**Goal of the exercise**
The listing below should be printed exactly, every line of it. Skip the pictures.

※ ※ ※

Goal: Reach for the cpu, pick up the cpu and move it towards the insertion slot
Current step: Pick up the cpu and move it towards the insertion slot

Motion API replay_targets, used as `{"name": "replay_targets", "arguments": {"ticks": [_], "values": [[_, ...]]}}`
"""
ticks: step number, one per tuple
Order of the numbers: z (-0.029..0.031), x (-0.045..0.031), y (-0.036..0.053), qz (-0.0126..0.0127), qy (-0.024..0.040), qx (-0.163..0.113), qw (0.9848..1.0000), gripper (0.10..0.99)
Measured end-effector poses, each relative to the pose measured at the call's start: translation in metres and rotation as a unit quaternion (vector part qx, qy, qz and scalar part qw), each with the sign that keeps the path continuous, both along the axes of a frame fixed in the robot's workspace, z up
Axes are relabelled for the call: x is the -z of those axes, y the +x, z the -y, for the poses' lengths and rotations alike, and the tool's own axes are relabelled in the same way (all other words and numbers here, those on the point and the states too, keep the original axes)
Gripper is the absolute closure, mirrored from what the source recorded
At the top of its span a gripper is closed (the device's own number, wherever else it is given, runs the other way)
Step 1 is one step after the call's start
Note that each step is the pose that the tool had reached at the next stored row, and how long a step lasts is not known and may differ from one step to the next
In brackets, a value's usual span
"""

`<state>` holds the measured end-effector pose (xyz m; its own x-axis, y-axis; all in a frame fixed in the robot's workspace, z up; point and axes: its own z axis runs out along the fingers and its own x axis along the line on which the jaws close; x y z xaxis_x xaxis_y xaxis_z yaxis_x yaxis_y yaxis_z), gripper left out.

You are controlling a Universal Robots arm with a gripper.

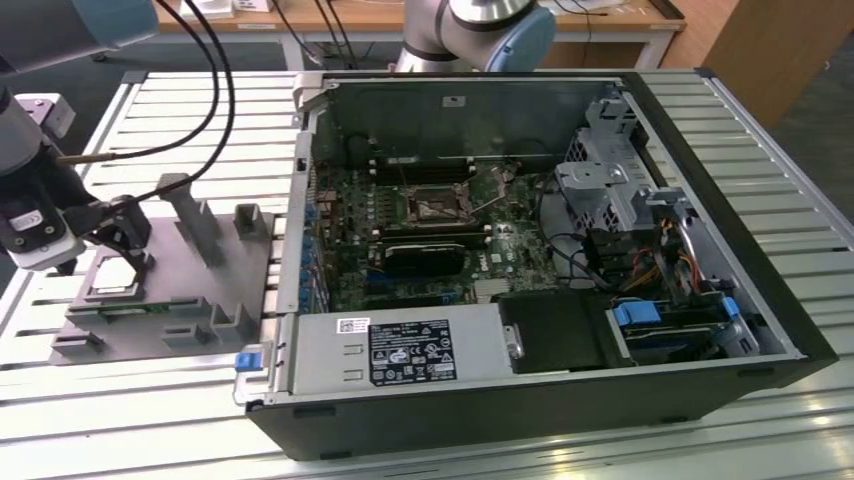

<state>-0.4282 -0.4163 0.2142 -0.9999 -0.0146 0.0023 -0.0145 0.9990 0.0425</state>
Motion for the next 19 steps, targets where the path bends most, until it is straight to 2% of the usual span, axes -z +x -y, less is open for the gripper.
{"name": "replay_targets", "arguments": {"ticks": [8,19], "values": [[-0.0053,0.0082,-0.0025,-0.0003,-0.0001,0.0,1.0,0.31],[-0.0098,0.0265,-0.0054,-0.0003,-0.0001,0.003,1.0,0.325]]}}
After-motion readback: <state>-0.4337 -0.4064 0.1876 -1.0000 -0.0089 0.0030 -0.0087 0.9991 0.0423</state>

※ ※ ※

**Response**
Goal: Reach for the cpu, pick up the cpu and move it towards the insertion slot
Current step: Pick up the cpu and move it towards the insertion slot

Motion API replay_targets, used as `{"name": "replay_targets", "arguments": {"ticks": [_], "values": [[_, ...]]}}`
"""
ticks: step number, one per tuple
Order of the numbers: z (-0.029..0.031), x (-0.045..0.031), y (-0.036..0.053), qz (-0.0126..0.0127), qy (-0.024..0.040), qx (-0.163..0.113), qw (0.9848..1.0000), gripper (0.10..0.99)
Measured end-effector poses, each relative to the pose measured at the call's start: translation in metres and rotation as a unit quaternion (vector part qx, qy, qz and scalar part qw), each with the sign that keeps the path continuous, both along the axes of a frame fixed in the robot's workspace, z up
Axes are relabelled for the call: x is the -z of those axes, y the +x, z the -y, for the poses' lengths and rotations alike, and the tool's own axes are relabelled in the same way (all other words and numbers here, those on the point and the states too, keep the original axes)
Gripper is the absolute closure, mirrored from what the source recorded
At the top of its span a gripper is closed (the device's own number, wherever else it is given, runs the other way)
Step 1 is one step after the call's start
Note that each step is the pose that the tool had reached at the next stored row, and how long a step lasts is not known and may differ from one step to the next
In brackets, a value's usual span
"""

`<state>` holds the measured end-effector pose (xyz m; its own x-axis, y-axis; all in a frame fixed in the robot's workspace, z up; point and axes: its own z axis runs out along the fingers and its own x axis along the line on which the jaws close; x y z xaxis_x xaxis_y xaxis_z yaxis_x yaxis_y yaxis_z), gripper left out.

You are controlling a Universal Robots arm with a gripper.


<state>-0.4282 -0.4163 0.2142 -0.9999 -0.0146 0.0023 -0.0145 0.9990 0.0425</state>
Motion for the next 19 steps, targets where the path bends most, until it is straight to 2% of the usual span, axes -z +x -y, less is open for the gripper.
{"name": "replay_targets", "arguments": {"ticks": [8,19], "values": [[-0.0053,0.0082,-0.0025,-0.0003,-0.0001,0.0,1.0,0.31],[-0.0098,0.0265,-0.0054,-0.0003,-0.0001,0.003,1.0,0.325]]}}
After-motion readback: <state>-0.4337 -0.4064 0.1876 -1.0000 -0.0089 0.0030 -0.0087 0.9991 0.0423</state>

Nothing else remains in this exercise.